PROMPT -> Extract, from the listing that follows, each line containing the word "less".

AVAILABLE RECORDS ->
*** Begin section ***

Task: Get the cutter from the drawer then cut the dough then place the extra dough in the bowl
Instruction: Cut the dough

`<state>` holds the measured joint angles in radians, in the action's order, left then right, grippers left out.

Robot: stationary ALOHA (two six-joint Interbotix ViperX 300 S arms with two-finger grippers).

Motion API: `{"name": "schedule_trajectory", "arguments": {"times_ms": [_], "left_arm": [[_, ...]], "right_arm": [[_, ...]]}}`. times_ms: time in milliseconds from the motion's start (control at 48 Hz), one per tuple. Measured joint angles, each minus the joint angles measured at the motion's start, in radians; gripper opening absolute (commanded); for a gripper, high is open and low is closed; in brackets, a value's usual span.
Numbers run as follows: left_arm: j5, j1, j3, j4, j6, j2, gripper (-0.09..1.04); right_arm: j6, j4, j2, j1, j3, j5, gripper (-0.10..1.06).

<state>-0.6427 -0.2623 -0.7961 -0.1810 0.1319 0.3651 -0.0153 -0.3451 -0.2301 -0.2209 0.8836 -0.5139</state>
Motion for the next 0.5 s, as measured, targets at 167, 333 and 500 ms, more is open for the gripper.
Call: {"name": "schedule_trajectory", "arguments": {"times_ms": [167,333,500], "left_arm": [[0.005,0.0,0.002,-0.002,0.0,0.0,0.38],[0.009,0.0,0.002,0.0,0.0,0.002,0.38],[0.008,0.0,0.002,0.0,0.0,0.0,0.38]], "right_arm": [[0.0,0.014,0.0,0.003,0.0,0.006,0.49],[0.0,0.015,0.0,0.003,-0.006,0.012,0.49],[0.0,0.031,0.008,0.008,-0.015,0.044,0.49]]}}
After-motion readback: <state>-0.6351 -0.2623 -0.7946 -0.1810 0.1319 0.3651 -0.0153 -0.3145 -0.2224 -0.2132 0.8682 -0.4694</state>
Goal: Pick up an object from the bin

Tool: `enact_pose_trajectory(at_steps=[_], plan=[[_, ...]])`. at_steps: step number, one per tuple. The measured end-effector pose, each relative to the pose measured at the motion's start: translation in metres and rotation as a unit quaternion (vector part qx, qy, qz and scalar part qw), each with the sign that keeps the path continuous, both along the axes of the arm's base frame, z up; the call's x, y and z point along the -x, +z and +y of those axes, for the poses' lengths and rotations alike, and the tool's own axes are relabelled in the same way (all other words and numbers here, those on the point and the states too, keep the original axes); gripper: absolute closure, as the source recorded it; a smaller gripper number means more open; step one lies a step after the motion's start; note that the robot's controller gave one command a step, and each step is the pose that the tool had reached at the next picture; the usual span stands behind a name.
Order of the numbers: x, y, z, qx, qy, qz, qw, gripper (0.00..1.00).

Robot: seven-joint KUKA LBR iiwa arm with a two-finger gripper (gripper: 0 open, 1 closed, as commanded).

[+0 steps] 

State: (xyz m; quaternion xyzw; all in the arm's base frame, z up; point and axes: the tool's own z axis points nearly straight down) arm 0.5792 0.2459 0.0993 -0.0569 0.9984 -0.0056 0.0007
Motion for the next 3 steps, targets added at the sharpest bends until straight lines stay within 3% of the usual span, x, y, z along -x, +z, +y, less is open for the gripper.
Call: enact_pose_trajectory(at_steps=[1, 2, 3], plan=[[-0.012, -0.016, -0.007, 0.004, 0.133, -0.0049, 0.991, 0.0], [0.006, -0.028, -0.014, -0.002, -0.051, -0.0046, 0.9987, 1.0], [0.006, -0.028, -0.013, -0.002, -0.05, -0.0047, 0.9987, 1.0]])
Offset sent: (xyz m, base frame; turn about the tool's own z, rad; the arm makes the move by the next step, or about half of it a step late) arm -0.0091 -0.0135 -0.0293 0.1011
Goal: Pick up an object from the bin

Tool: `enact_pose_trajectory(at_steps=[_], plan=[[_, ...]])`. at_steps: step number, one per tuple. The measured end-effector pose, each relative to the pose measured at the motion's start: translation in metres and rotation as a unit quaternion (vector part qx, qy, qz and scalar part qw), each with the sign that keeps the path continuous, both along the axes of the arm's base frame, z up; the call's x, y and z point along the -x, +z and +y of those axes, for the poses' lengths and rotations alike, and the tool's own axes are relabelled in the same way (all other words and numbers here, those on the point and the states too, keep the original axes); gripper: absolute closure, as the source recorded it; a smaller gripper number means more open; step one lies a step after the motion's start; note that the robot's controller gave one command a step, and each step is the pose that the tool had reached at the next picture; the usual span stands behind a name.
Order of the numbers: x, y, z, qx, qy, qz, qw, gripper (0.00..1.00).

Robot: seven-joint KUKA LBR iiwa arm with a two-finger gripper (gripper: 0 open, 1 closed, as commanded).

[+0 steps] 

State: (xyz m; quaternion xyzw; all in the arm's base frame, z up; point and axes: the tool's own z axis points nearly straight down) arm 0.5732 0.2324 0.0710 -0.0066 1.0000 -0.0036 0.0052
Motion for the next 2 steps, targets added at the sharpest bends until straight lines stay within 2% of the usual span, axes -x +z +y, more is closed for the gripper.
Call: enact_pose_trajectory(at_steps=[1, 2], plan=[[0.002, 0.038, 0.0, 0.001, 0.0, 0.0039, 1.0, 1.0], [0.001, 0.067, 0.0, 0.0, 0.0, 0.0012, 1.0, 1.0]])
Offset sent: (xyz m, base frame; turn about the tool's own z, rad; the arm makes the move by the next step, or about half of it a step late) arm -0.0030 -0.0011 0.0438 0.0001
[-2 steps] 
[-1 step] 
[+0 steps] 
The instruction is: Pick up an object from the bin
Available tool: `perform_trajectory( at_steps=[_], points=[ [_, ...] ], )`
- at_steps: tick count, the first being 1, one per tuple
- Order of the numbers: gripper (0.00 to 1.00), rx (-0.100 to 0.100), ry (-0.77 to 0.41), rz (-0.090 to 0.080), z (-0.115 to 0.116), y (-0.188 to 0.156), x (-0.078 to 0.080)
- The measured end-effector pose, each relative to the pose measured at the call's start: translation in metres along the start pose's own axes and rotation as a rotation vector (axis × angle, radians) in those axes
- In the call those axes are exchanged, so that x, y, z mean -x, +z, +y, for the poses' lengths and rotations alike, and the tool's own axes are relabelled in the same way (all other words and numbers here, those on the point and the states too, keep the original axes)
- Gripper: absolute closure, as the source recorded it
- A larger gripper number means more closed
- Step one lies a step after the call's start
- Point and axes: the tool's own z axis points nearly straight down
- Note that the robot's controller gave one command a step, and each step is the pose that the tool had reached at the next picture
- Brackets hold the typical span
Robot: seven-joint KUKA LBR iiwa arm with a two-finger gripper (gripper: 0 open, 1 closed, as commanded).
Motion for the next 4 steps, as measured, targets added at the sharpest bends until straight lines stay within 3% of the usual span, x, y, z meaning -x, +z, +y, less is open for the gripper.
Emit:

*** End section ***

WRITTEN REPLY ->
Motion for the next 3 steps, targets added at the sharpest bends until straight lines stay within 3% of the usual span, x, y, z along -x, +z, +y, less is open for the gripper.
Motion for the next 4 steps, as measured, targets added at the sharpest bends until straight lines stay within 3% of the usual span, x, y, z meaning -x, +z, +y, less is open for the gripper.

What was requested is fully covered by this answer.